Blog of David Ginsberg, containing fictional stories, musings, and anecdotes of a neurotic crank.
Wednesday, July 1, 2026
Matt Haig's Midnight Library and Khaled Hosseini's Thousand Splendid Suns
In February, my 10th grade class was about 2/3 of the way through Kaled Hosseini's The Kite Runner, (in the scene just before Amir finds Sohrab as a prisoner of Assef), when all of a sudden two assistant principals walk into the class telling me that Kite Runner has been banned by the district and that I needed to gather all copies of it and pivot to teaching something else. Many of the students were angered by this, as they had, by this point, invested in the story and would like to see some sort of happy resolution for Sohrab and Amir.

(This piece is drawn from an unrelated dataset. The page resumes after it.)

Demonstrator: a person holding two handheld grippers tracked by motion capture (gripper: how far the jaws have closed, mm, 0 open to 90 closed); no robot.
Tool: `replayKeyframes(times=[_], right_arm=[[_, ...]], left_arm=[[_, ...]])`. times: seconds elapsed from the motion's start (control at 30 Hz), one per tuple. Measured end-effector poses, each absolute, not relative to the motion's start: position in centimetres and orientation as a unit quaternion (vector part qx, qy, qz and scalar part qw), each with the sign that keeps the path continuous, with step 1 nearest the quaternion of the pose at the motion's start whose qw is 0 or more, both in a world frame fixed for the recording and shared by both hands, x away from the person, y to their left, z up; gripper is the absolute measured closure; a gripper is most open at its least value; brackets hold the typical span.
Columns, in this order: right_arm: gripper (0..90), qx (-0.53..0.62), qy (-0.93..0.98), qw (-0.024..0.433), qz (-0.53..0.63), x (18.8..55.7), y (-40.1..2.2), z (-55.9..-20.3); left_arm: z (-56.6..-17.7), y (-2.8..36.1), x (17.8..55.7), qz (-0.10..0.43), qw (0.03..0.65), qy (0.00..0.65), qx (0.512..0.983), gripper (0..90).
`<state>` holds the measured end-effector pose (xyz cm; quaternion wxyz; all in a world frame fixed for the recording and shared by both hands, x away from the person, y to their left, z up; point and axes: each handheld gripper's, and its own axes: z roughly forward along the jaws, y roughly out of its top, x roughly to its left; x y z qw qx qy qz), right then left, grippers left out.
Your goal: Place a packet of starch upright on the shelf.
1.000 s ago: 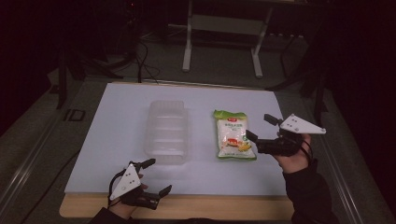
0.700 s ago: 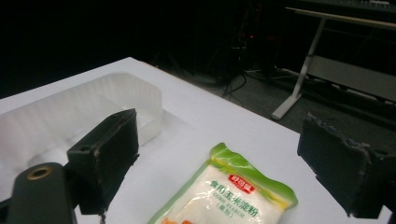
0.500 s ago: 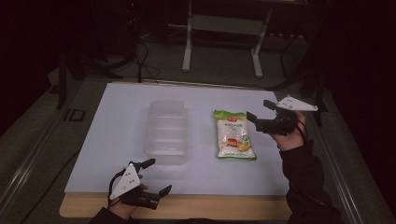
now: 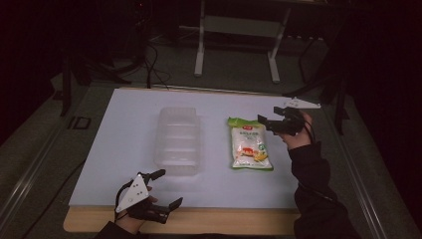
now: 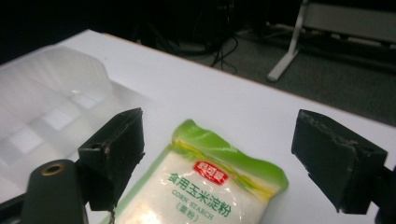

Since then I have wondered what to teach in its place. My girlfriend in Western Australia has a copy of Hosseini's Thousand Splendid Suns, which has not yet been banned in any district in Texas. In Kite Runner, I loved how well he described Afghanistan of the 1970s before the years of warfare and Taliban turned the country into hell on earth. I thought if Thousand Splendid Suns turned out to be a teachable story, I could reuse my lesson on Afghan history, geography and ethnography, so I read it. It was superbly written, but I find it less teachable. The female characters Maryam and Laila don't exercise a lot of agency until late in the book when Laila braved lashings and beatings to visit her daughter in the orphanage, and when they finally stood up to Rasheed. Maryam becomes the very model of bravery and heroism, but this is so late in the book and a less teachable arc than Amir's betrayals and redemption narrative.
My girlfriend also had a copy of Matt Haig's Midnight Library which I read with interest. The main character had, like myself, studied philosophy as an undergraduate. It was sophomoric in the sense that of all the people she would have studied, she would be so fixated on Thoreau, who most people encounter in high school rather than in college courses. Why not Hegel, Kant or Wittgenstein? But sophomoric might just be perfect for my sophomores. This book is highly teachable and accessible to a high school audience. It shows (sometimes in a heavy-handed fashion) that choices have consequences and that life is full of endless possibilities, no matter how stuck you may feel. So I am filling out the requisite paperwork to teach this one and hope the answer will be "yes." It does have a few cuss words and a few non-explicit references to sex, so the puritans trying to run Texas schools (and those district curricular decision makers who fear the puritans might fire them) might say no.